The Atlanta Journal-Constitution
Records debunking fraud claims not made public
Report: Arizona AG downplayed findings of review he launched.
Nearly a year after the 2020 election, Arizona’s then-attorney general Mark Brnovich launched an investigation into voting in the state’s largest county that quickly consumed more than 10,000 hours of his staff ’s time.
Investigators prepared a report in March 2022 stating that virtually all claims of error and malfeasance were unfounded, according to internal documents reviewed by the Washington Post. Brnovich, a Republican, kept it private.
In April, the attorney general — who was running in the GOP primary for a U.S. Senate seat — released an “Interim Report” claiming that his office had discovered “serious vulnerabilities.” He left out edits from his own investigators refuting his assertions.
His office then compiled an “Election Review Summary” in September that systematically refuted accusations of widespread fraud and made clear that none of the complaining parties — from state lawmakers to self-styled “election integrity” groups — had presented any evidence to support their claims. Brnovich left office last month without releasing the summary.
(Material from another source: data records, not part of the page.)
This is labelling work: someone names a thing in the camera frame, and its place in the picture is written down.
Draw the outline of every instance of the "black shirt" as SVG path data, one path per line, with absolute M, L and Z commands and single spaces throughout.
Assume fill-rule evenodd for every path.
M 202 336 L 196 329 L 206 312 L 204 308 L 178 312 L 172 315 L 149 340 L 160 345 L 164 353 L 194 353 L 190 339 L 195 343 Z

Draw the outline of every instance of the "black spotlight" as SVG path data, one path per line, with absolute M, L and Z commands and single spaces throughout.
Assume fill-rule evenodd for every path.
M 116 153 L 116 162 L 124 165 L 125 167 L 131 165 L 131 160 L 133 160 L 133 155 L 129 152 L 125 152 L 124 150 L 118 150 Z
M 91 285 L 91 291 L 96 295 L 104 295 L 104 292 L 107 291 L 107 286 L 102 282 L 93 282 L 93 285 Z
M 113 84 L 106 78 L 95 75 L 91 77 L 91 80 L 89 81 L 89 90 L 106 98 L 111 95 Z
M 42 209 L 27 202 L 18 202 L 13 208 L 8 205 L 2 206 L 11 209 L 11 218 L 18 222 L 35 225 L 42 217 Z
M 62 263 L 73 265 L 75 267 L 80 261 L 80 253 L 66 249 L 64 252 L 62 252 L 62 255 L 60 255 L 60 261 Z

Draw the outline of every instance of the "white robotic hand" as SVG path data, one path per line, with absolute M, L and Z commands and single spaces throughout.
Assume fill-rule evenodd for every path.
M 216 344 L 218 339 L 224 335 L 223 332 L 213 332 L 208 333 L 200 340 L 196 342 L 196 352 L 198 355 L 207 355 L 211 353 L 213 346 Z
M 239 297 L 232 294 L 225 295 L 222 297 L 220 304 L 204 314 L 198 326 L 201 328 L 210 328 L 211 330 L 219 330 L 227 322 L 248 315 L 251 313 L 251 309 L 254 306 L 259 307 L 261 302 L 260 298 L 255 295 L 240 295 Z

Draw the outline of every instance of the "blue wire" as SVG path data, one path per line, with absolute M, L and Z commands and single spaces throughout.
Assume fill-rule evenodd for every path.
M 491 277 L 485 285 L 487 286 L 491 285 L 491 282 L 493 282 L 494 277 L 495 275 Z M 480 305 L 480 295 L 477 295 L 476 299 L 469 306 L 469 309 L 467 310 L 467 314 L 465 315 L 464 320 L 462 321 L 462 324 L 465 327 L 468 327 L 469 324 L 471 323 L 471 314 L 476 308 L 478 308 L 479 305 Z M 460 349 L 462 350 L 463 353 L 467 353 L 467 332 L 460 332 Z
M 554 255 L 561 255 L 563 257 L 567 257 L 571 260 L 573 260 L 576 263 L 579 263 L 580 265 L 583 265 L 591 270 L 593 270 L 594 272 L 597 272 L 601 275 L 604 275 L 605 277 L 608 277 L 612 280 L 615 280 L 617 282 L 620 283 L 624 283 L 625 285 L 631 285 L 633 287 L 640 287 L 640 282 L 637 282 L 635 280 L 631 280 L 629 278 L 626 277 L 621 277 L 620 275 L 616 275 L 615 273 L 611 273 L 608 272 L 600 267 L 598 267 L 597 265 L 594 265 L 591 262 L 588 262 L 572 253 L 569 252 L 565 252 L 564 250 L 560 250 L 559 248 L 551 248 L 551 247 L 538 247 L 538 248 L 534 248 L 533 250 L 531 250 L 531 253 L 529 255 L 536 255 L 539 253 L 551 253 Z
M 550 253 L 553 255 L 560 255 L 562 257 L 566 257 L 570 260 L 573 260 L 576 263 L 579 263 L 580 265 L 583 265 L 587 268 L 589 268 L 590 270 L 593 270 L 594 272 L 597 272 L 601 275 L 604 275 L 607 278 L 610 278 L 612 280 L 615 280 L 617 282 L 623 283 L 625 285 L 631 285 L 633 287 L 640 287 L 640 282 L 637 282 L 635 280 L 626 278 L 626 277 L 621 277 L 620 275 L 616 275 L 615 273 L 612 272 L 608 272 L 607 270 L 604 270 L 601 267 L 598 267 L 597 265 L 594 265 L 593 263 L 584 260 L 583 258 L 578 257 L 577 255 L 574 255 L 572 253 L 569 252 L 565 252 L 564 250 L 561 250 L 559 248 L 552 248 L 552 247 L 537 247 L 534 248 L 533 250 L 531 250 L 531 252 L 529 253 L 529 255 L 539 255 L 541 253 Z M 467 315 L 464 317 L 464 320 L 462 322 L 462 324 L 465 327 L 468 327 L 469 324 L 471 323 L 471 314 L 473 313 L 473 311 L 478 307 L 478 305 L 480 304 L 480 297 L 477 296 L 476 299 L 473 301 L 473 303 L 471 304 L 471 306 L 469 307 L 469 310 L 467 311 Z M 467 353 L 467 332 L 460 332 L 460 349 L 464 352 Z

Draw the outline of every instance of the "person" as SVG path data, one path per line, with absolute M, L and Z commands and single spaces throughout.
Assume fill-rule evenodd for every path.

That timeline emerges from documents released to the Post this week by Brnovich’s successor, Kris Mayes, a Democrat. She said she considered the taxpayer-funded investigation closed and, earlier this month, notified leaders on Maricopa County’s governing board that they were no longer in the state’s crosshairs.
The records show how Brnovich used his office to further claims about voting in Maricopa County that his own staff considered inaccurate. They suggest that his administration privately disregarded fact-checks provided by state investigators while publicly promoting incomplete accounts of the office’s work. The innuendo and inaccuracies, circulated not just in the far reaches of the internet but with the imprimatur of the state’s attorney general, helped make Arizona an epicenter of distrust in the democratic process, eroding confidence not just in the 2020 vote but in subsequent elections.
The documents — two investigative summaries and a draft letter with edits, totaling 41 pages — are far from an exhaustive record of Brnovich’s investigation. But they fill in details about the sometimes-enigmatic actions of the state’s former top law enforcement officer.
Brnovich did not respond to questions about his conduct of the probe, his decision not to release additional documents or differences between his public statements and his office’s findings.
Brnovich quickly affirmed then-president Trump’s loss in Arizona in November 2020, angering fellow Republicans. And he went on to resist Trump’s efforts to overturn the vote. Yet he flirted with claims of fraud as he courted GOP support over the next two years, trumpeting his interim report on a radio show and saying, “It’s frustrating for all of us, because I think we all know what happened in 2020.” It was only in the final days before the November 2022 midterm election, after Brnovich had lost his Senate primary, that he began to denounce politicians who denied Trump’s defeat, calling them “clowns” engaged in a “giant grift.”
In releasing materials that Brnovich’s administration had kept from public view, Mayes said she was reorienting the work of the attorney general’s office — away from pursuing conspiratorial claims of fraud and toward protecting the right to vote, investigating the few cases of wrongdoing that typically occur every election and preventing threats against election workers.
“The people of Arizona had a right to know this information before the 2022 election,” Mayes said in an interview. “Maricopa County election officials had a right to know that they were cleared of wrongdoing. And every American had a right to know that the 2020 election in Arizona, which in part decided the presidency, was conducted accurately and fairly.”
The 2020 election in Maricopa County drew intense scrutiny because it’s the state’s largest voting jurisdiction, home to more than half of voters, and helped swing Arizona to Joe Biden. Brnovich launched the investigation shortly after Cyber Ninjas, a Florida-based firm hired by the Gop-led state senate, ended its own review of the election in September 2021. The monthslong legislative review, which was roundly criticized by election experts, affirmed Trump’s loss. Brnovich was competing at the time in a Senate primary contest against Trump-aligned candidates who said they would have taken steps following the 2020 election to thwart certification of Biden’s victory.
The attorney general’s probe stretched through 2022. At one point, Brnovich’s office set up a command center, and “the review of the audit was made a singular, high-level priority; all hands were assigned to work exclusively on reviewing the audit with other matters being placed on hold unless a matter required immediate action on our part,” a report said.